Reputation: 1721
I am reading a table from a SQL database, with a column of cities in (English, Arabic and possibly other languages). The encoding type for all is Unknown, when I try to force them using Encoding, some change and some remain Unknown.
I tried using dbGetQuery but it is the same :
con <- dbConnect(RMySQL::MySQL(), host = "***",dbname="***",user = "***", password = "***")
dbGetQuery(con,"set names utf8")
Q1 <- dbSendQuery(con, "SELECT * FROM cities")
city <- fetch(Q1, n = -1)
> Encoding(city$name) %>% table()
.
unknown
45734
When I force the change, some get converted, but entries with Arabic characters for example do not get converted.
> Encoding(city$name) <- "UTF-8"
> Encoding(city$name) %>% table()
.
unknown UTF-8
44920 814
And here is the result of SHOW VARIABLES LIKE 'character_set_%
dbSendQuery(con, "SET NAMES UTF8; ")
<MySQLResult:8,3,3>
> dbGetQuery(con, "SHOW VARIABLES LIKE 'character_set_%'")
Variable_name Value
1 character_set_client utf8
2 character_set_connection utf8
3 character_set_database latin1
4 character_set_filesystem binary
5 character_set_results utf8
6 character_set_server latin1
7 character_set_system utf8
8 character_sets_dir /usr/share/mysql/charsets/
And here's the session info
> sessionInfo()
R version 3.3.1 (2016-06-21)
Platform: x86_64-w64-mingw32/x64 (64-bit)

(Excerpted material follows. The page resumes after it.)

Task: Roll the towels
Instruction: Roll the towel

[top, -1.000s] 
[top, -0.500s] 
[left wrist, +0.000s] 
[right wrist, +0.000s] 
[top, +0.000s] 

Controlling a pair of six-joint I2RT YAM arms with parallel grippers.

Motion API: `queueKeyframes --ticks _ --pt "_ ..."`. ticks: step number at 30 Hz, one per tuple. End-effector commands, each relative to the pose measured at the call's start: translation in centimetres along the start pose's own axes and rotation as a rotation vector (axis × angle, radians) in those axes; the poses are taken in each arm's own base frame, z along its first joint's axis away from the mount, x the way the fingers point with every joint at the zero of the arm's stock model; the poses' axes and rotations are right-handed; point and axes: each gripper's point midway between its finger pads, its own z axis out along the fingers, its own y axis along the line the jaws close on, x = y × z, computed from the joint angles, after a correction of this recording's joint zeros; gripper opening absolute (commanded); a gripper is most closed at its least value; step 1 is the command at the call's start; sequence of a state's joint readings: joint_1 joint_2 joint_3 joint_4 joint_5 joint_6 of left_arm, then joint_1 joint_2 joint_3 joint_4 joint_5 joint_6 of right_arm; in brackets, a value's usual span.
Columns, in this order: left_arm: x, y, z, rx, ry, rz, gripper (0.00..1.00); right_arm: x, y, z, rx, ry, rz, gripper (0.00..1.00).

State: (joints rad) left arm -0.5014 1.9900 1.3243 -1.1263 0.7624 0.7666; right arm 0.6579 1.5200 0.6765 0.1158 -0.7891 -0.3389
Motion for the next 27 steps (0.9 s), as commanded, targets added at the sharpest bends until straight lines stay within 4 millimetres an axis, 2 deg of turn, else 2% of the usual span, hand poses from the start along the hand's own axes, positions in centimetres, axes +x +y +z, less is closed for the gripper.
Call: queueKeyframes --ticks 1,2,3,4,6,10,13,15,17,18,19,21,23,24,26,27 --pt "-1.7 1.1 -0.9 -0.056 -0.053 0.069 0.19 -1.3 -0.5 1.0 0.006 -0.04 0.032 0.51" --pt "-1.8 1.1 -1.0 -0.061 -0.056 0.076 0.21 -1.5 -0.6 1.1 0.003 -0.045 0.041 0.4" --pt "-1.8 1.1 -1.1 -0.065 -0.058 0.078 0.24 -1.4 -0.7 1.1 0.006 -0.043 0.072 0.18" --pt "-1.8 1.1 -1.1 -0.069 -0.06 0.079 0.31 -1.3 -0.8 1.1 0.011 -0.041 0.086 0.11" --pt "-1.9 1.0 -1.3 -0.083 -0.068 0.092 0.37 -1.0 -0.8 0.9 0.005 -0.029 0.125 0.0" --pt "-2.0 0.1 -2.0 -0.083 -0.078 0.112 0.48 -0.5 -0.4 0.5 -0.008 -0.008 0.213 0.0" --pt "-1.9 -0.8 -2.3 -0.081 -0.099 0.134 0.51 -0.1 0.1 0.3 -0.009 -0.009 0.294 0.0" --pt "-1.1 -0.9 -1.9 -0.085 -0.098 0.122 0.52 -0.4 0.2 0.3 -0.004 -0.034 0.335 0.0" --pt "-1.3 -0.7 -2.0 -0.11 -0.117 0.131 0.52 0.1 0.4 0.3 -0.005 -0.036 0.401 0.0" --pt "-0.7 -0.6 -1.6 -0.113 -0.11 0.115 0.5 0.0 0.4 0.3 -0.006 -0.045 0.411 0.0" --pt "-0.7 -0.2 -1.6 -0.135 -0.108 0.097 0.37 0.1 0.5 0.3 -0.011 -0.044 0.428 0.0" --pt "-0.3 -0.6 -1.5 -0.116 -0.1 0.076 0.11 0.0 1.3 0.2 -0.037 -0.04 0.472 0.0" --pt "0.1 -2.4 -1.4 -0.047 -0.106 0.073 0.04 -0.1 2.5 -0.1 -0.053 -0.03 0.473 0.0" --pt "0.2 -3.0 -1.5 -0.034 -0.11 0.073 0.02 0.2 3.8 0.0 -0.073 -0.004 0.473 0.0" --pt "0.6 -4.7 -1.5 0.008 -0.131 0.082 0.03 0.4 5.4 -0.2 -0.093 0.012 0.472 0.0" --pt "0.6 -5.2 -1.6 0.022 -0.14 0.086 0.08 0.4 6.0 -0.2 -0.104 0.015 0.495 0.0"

Running under: Windows >= 8 x64 (build 9200)
locale:
[1] LC_COLLATE=English_United States.1252 LC_CTYPE=English_United States.1252
[3] LC_MONETARY=English_United States.1252 LC_NUMERIC=C
[5] LC_TIME=English_United States.1252
attached base packages:
[1] stats graphics grDevices utils datasets methods base
other attached packages:
[1] stringi_1.1.2 tidyr_0.5.1 purrr_0.2.2 dplyr_0.5.0 RMySQL_0.10.9 DBI_0.4-1
loaded via a namespace (and not attached):
[1] magrittr_1.5 R6_2.1.2 assertthat_0.1 tools_3.3.1 tibble_1.1 Rcpp_0.12.6
And here's the encoding in the db: table info from php my admin
Upvotes: 2
Views: 759
Reputation: 5704
As said in the docs:
ASCII strings will never be marked with a declared encoding, since their representation is the same in all supported encodings.
Illustration:
v <- c("café", "floor", "window", "naïve")
Encoding(v) <- "UTF-8"
Encoding(v)
# [1] "UTF-8" "unknown" "unknown" "UTF-8"
Some of your city names are in English, so they probably don't contain non-ASCII characters.
Upvotes: 1